Your first problem: $$P(X\leq\frac{1}{3})=\int_{0}^{1}\int_{0}^{\frac{1}{3}}f\left(x,y\right)dx\space dy$$

Since these are independent random variables, we can split $f(x,y)$ into $f(x)f(Y)$.

$$P(X\leq\frac{1}{3})=\int_{0}^{1}\left(\int_{0}^{\frac{1}{3}}f\left(x\right)dx\right)f\left(y\right)dy$$

But here, $f(x)=1$ and $f(y)=1$

$$P(X\leq\frac{1}{3})=\int_{0}^{1}\left(\int_{0}^{\frac{1}{3}}dx\right)dy$$

This is just an expression for the area of the left third of a square. It has area $\frac{1}{3}$.
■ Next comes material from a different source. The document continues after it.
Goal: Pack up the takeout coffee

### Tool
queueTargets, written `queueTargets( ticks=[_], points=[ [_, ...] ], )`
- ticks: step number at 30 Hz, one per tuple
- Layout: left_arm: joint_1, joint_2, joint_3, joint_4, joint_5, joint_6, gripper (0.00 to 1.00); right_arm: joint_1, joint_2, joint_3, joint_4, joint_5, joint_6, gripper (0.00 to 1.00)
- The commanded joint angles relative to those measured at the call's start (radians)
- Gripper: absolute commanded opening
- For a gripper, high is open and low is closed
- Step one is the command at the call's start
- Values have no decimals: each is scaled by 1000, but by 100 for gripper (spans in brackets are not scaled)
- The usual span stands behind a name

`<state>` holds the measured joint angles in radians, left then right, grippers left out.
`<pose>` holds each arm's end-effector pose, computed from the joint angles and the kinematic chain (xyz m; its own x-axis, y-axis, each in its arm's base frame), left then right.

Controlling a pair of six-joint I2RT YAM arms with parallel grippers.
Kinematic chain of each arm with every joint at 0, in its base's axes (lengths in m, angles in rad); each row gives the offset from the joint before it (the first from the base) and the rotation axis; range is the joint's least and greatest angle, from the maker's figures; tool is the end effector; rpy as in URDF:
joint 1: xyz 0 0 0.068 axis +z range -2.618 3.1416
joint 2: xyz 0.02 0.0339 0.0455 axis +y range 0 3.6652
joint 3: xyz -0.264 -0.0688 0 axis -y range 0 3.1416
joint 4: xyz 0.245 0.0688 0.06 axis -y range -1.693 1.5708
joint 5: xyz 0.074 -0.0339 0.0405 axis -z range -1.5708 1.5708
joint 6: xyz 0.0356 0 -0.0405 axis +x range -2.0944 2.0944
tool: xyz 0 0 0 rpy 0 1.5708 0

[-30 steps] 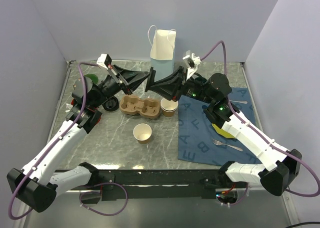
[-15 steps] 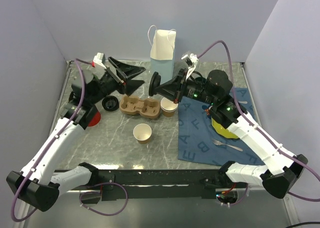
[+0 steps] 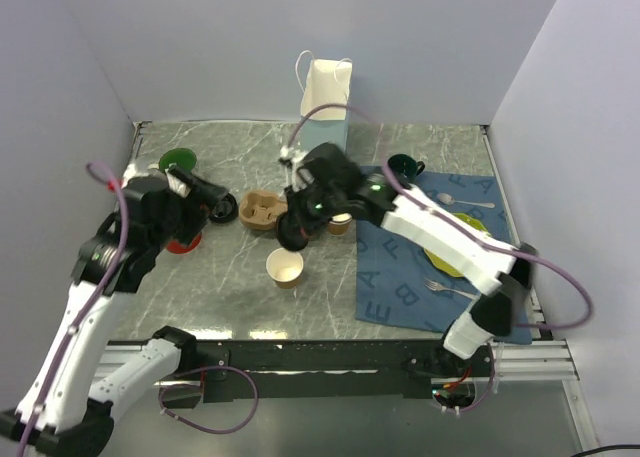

$$P(X\leq\frac{1}{3})=\frac{1}{3}$$

Of course, since these are independent, we could have really just ignored $Y$ altogether in that one. $P(X\leq\frac{1}{3})=F(\frac{1}{3})=\frac{1}{3}$. But, your second problem is not so trivial. We can write:

$$P(X\leq Y)=\int_{0}^{1}\left(\int_{0}^{y}dx\right)dy$$

This is an expression for the area of a square cut in half along a diagonal. It has area $\frac{1}{2}$

$$P(X\leq Y)\frac{1}{2}$$

I'll leave the last one to you. (Hint: the area of a line is zero).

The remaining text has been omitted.